» LISTED RECORDS:

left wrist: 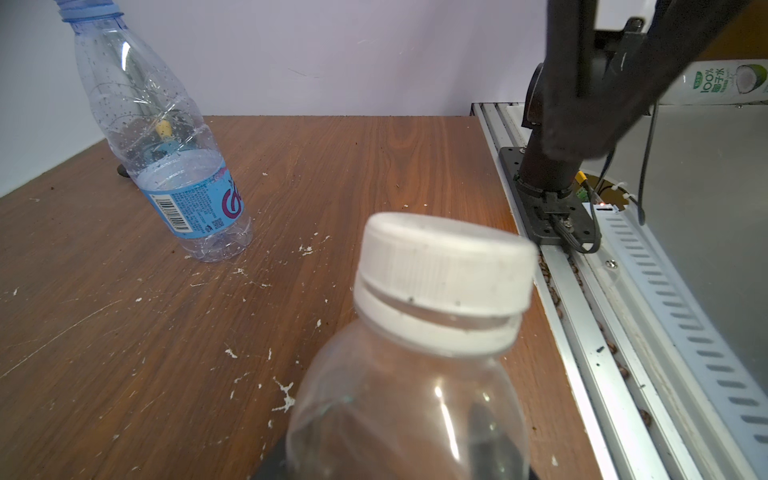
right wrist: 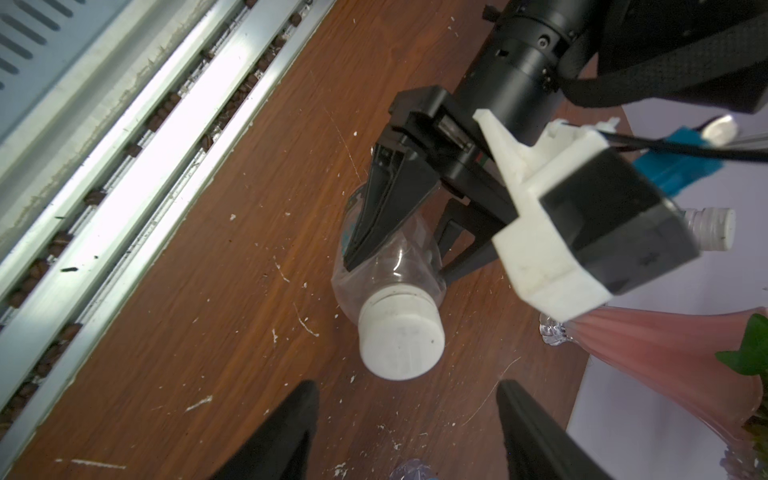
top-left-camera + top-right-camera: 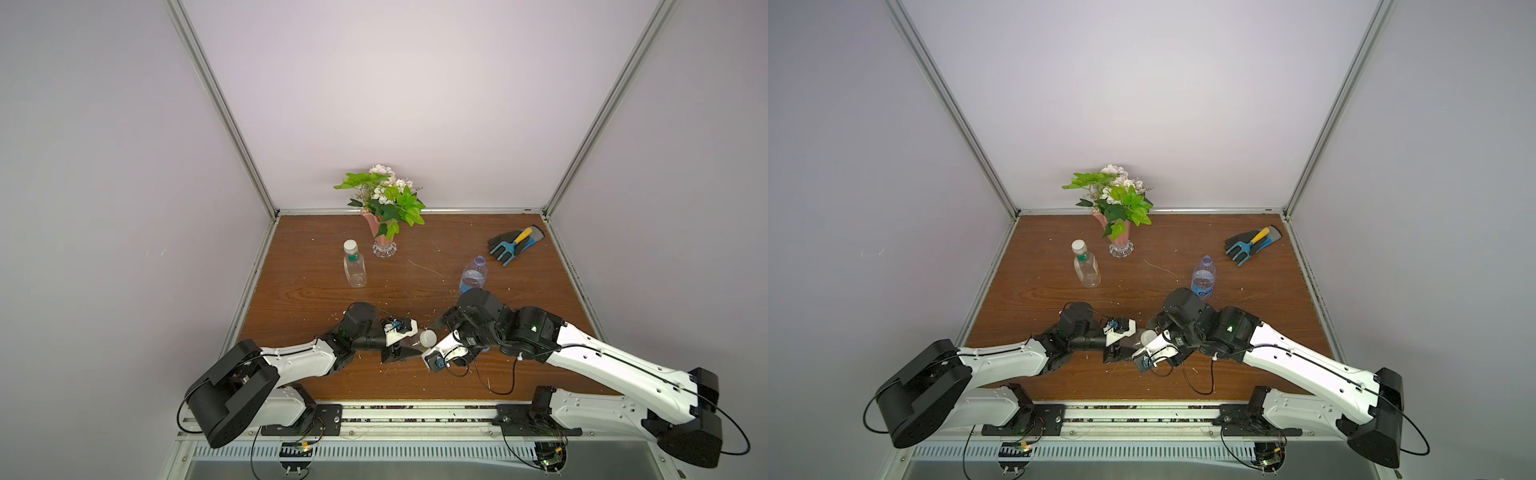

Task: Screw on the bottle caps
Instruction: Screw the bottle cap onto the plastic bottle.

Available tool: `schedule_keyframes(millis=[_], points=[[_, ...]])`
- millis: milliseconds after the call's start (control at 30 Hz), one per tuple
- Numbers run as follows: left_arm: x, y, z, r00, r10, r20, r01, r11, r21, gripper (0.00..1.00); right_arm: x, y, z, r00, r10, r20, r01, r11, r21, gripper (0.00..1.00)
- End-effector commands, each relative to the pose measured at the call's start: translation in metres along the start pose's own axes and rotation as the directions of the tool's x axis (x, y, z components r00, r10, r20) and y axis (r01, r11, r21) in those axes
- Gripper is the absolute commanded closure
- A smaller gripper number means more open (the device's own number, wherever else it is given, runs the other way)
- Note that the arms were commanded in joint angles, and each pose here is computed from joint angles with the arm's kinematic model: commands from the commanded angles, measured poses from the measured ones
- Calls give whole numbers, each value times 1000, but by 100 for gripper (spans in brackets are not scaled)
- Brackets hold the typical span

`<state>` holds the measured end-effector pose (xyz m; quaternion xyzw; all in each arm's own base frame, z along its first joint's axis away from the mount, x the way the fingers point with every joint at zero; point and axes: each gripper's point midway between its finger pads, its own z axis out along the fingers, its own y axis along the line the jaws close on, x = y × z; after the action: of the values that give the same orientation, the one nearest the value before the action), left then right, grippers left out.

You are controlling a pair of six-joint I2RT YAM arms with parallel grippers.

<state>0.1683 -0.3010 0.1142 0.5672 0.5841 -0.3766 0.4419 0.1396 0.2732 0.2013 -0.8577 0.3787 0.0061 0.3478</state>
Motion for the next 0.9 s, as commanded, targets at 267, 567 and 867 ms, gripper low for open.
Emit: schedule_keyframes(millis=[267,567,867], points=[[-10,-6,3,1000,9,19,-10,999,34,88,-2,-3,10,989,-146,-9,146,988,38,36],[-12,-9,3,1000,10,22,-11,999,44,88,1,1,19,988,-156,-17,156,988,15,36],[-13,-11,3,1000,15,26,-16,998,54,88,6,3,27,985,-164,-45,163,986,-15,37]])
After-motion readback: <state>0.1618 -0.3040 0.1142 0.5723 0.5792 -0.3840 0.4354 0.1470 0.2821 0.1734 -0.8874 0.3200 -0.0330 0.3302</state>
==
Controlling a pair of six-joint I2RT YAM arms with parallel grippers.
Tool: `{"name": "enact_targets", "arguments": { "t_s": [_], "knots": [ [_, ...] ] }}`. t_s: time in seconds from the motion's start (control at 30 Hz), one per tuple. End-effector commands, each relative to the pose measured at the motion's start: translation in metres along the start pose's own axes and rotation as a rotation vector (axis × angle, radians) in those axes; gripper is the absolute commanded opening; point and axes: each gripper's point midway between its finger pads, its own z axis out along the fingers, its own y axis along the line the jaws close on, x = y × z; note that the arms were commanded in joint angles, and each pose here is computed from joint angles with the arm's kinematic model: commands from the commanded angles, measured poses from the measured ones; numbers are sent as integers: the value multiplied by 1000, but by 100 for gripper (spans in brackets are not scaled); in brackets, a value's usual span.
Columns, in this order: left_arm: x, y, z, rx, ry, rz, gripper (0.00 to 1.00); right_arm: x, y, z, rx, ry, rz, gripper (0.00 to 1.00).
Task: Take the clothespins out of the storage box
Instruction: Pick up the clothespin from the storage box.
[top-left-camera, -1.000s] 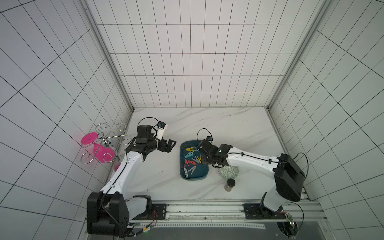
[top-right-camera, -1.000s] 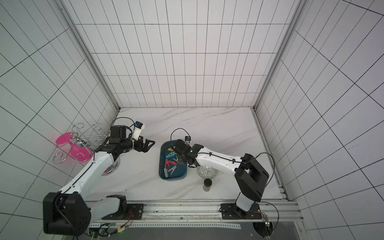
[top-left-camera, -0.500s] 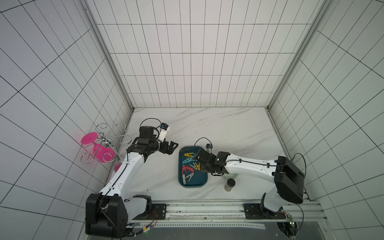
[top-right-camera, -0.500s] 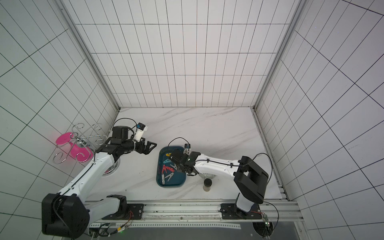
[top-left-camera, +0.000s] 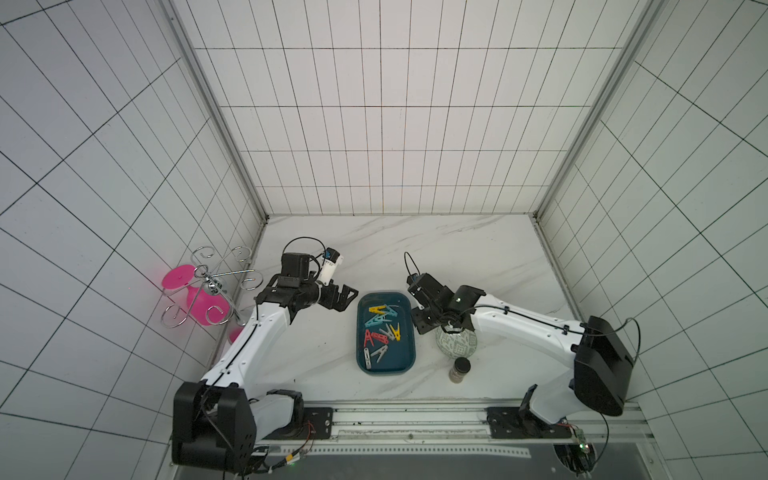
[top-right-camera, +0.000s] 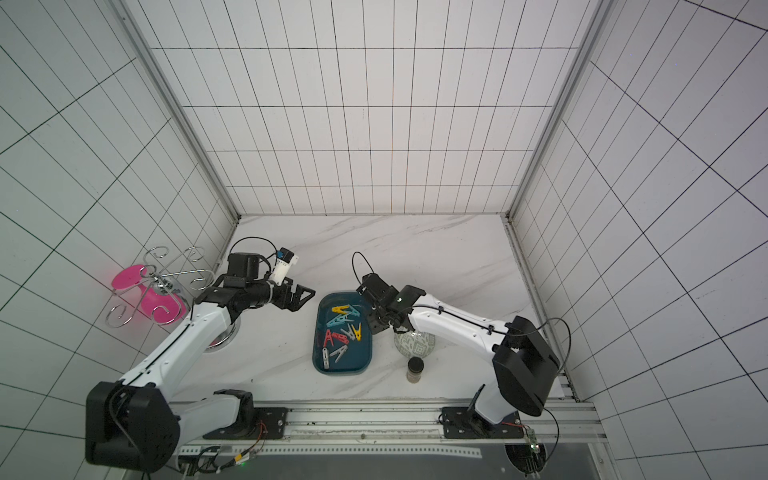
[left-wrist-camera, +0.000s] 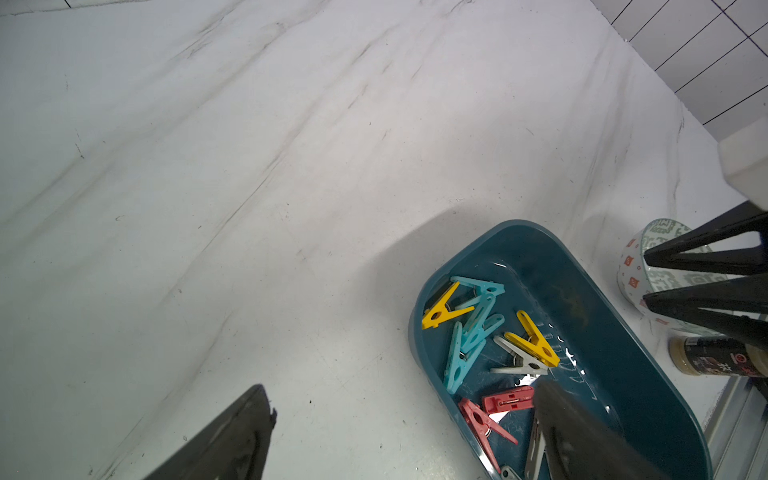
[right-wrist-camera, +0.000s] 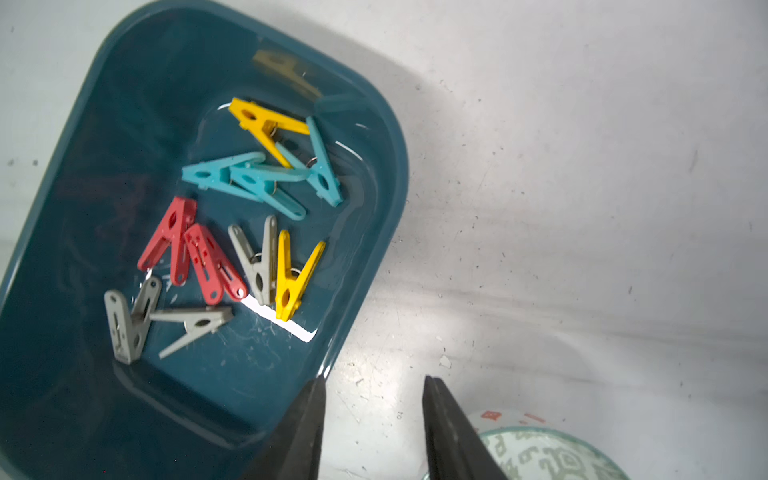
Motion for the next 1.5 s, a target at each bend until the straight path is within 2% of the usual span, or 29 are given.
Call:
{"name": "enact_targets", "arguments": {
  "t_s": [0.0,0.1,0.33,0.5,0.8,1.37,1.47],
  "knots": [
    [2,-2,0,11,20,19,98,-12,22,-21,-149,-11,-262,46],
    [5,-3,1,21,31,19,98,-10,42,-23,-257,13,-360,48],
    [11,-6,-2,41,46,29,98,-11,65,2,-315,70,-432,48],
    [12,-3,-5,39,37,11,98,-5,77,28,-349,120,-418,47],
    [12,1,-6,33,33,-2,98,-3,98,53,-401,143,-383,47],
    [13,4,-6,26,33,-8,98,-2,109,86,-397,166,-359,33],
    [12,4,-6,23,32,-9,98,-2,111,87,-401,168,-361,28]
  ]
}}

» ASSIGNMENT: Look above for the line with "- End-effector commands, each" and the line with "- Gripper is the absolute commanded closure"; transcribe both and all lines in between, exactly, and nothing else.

» REPLY TO THE EXERCISE:
- End-effector commands, each relative to the pose measured at the call's start: translation in metres along the start pose's own axes and rotation as the directions of the tool's x axis (x, y, z components r00, r10, r20) and y axis (r01, r11, r21) in those axes
- Gripper is the absolute commanded closure

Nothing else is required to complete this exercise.